WARSAW, Poland (JTA) – A list of the names of Nazi SS commanders and guards who served at the Auschwitz concentration camp was published online.
The list, believed to be the most complete ever, went online Monday at the website http://en.truthaboutcamps.eu/. The list was prepared by the Polish Institute of National Remembrance in cooperation with the Auschwitz-Birkenau Memorial and Museum.
A presentation on the project was offered Monday during a conference in Krakow. Among those on hand were Jaroslaw Szarek, director of the Institute of National Remembrance, and Piotr Cywinski, director of the Auschwitz museum.
The database also provides the SS staff members’ personal data, including date and place of birth, service number, date of arrival to and departure from the camp, education and citizenship. Photographs of some of the SS officers are shown and, in the case of those who were tried in courts after the war, their court records.
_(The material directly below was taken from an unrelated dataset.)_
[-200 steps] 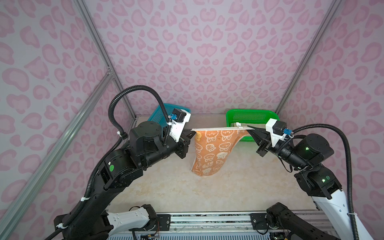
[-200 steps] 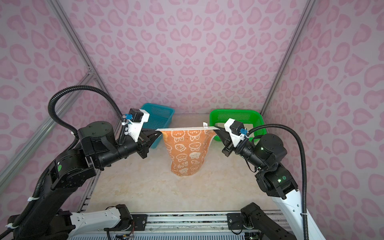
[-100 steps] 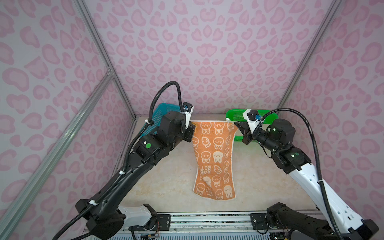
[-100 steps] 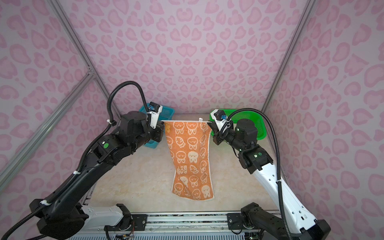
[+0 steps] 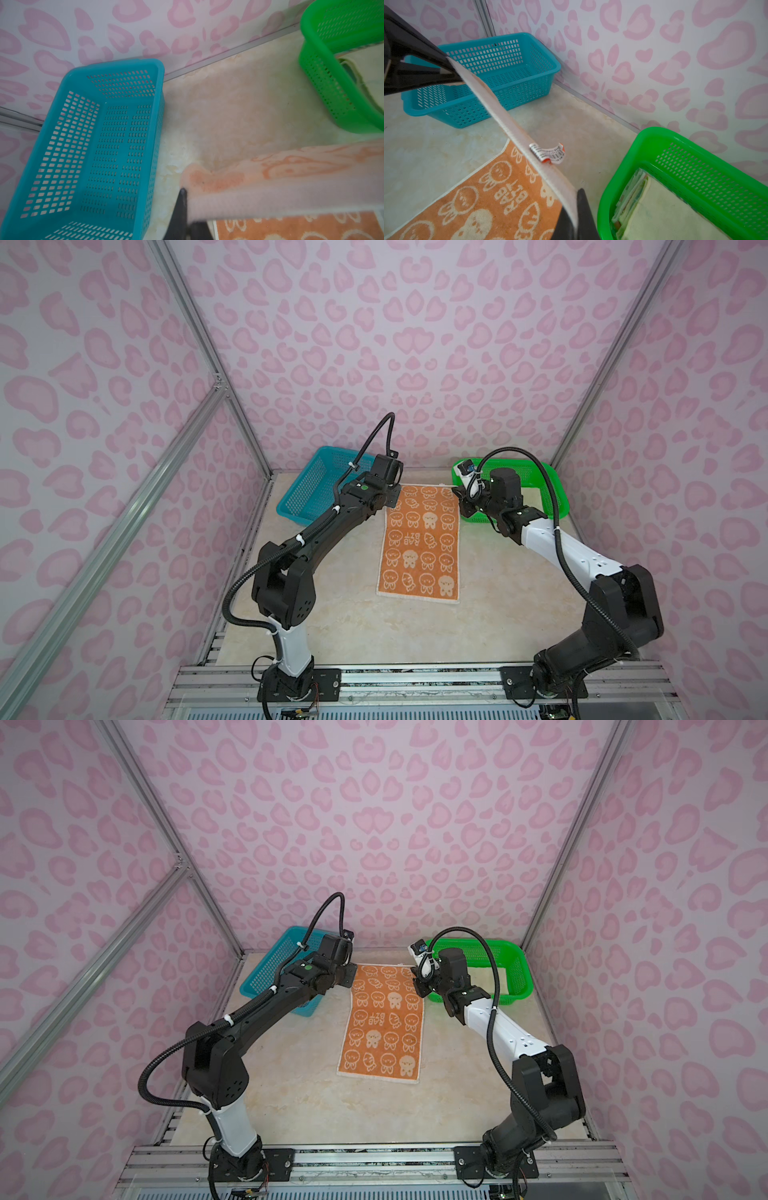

Cywinski said the database “is the result of a several-generations-long investigation started immediately after the war by the commissions prosecuting criminals, and then continued in the Auschwitz Museum. The Germans before escaping the camp exported and burned the camp administration records. They destroyed most of the documents.”
Szarek called the posting of the list a historic day.
“This base is the beginning of a large project,” he said at the conference. “We start with Auschwitz, but we are planning to expand this list also to other German Nazi concentration camps.”
In 1941, the SS garrison in Auschwitz had about 700 members, in June 1942 about 2,000, in April 1944 about 3,000, and in August 1944 about 3,300. In mid-January 1945, in connection with the final evacuation of Auschwitz, there were 4,480 SS members and 71 SS female overseers.
The database does not include personal data of Wehrmacht staff used in some subcamps and external commandos as support staff and sentries of the Ukrainian military company. There also is no data of nurses of the German Red Cross who were not SS members.
This month, the Auschwitz museum appealed to Germans and Austrians for personal SS documents, photographs, personal letters or any other materials relating to the staff of the camp.